Ses différents thèmes se reflètent directement dans les modèles que le styliste israélien transforme en véritables « sculptures » portables. Ainsi les objets banals deviennent un écrin extraordinaire pour les pieds. Avec ses chaussures follement imaginatives, Kobi Levi ne recule devant rien et brouille les pistes. Entre mode, art et amour du détail, il fait dans l’humour « pédestre ».

Car selon lui, la chaussure s’avère aussi bien un objet d’art à porter, qu’à contempler.

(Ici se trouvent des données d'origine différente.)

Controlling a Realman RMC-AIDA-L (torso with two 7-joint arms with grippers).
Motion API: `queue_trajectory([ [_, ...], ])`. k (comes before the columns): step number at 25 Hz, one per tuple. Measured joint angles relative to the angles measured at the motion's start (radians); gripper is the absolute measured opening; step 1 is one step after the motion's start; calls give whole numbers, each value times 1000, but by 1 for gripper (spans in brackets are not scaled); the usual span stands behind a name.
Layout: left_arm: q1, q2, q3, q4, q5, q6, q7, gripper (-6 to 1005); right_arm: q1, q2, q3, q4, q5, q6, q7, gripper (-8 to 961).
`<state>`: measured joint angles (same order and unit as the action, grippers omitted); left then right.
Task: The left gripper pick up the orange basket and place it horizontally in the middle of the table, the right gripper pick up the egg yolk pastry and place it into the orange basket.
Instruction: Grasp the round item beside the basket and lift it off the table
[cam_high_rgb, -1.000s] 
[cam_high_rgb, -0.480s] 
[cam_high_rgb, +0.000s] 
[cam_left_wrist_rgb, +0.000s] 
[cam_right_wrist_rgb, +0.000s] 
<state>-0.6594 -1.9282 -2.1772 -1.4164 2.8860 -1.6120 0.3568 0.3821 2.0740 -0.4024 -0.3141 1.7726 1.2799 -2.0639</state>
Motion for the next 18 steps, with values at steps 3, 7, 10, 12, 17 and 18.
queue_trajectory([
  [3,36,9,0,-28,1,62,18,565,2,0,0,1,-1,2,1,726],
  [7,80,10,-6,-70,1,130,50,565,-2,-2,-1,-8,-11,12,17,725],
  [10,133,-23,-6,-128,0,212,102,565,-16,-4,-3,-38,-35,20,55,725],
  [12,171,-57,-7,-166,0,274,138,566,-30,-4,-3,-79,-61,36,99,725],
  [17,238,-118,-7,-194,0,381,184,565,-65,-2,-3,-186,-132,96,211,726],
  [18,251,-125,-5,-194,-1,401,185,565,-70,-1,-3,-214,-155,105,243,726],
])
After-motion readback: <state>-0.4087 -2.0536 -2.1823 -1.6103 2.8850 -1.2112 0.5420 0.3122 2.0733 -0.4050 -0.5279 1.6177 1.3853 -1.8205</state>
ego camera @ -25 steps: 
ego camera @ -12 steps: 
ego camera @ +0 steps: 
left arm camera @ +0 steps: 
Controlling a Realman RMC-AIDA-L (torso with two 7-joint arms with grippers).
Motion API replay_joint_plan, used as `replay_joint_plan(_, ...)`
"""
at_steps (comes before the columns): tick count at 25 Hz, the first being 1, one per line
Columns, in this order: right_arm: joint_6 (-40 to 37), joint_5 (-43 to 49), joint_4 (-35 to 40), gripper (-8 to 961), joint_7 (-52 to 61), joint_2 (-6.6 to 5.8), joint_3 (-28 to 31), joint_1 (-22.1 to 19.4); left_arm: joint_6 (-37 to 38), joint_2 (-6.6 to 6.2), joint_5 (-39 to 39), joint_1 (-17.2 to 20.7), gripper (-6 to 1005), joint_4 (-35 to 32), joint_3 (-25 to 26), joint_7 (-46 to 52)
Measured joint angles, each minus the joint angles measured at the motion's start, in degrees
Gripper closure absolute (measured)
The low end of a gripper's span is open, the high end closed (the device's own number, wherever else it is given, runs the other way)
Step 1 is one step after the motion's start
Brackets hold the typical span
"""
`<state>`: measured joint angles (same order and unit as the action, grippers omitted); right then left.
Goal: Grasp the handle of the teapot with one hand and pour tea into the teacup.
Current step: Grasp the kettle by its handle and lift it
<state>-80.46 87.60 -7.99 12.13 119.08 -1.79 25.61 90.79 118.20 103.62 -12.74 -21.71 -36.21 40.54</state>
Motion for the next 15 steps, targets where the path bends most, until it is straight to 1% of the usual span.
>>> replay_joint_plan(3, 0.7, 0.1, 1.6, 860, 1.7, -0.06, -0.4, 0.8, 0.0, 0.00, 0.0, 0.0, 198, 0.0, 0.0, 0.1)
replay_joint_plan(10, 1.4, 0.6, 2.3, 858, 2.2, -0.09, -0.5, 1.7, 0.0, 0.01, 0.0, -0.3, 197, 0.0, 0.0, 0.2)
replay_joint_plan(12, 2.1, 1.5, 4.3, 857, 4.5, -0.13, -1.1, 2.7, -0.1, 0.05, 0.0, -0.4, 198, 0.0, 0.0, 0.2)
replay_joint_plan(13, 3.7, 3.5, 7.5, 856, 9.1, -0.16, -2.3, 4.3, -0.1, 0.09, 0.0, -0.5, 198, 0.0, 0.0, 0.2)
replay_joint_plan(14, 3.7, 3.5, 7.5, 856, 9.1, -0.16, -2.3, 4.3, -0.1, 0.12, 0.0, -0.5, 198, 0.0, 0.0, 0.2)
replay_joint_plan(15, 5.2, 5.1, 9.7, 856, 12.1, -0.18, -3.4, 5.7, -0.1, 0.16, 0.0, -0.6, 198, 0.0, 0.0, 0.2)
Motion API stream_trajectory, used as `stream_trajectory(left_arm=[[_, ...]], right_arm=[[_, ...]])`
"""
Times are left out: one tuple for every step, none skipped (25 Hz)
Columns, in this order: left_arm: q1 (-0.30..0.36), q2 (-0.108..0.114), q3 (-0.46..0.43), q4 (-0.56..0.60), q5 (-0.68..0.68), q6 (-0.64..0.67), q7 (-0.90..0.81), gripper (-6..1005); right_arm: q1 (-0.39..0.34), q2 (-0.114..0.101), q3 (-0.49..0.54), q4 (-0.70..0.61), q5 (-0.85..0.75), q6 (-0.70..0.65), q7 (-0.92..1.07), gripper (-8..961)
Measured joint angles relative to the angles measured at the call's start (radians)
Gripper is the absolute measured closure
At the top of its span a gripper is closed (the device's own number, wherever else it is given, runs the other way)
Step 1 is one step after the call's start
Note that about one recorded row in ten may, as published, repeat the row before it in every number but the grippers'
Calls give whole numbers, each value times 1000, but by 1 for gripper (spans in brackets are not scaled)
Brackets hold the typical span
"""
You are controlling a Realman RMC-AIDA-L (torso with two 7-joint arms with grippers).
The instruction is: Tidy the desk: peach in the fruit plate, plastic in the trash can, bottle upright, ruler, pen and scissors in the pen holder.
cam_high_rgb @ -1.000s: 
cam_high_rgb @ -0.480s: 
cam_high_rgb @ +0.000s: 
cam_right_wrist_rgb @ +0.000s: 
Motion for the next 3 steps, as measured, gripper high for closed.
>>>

La forme du pied et les exigences qu’elle impose ne constituent qu’un cadre pour la créativité.

Pour la première fois, le designer s’est également essayé aux chaussures pour hommes vu qu’il ne souhaite pas se limiter uniquement aux modèles pour femmes.

Au-delà de cette spécialité, le styliste s’imagine maintenant aussi travailler en dehors du soulier. L’idée de concevoir des meubles est quelque chose qui l’attire beaucoup : « Je vois des points de référence entre les chaussures et certains éléments de mobilier. Il sera certainement intéressant et surprenant de voir comment ma conception artistique envisage des objets plus grands. »

En attendant, Kobi Levi continue de cultiver sa passion : la chaussure créative, drôle libre des contraintes de la mode et totalement désirables.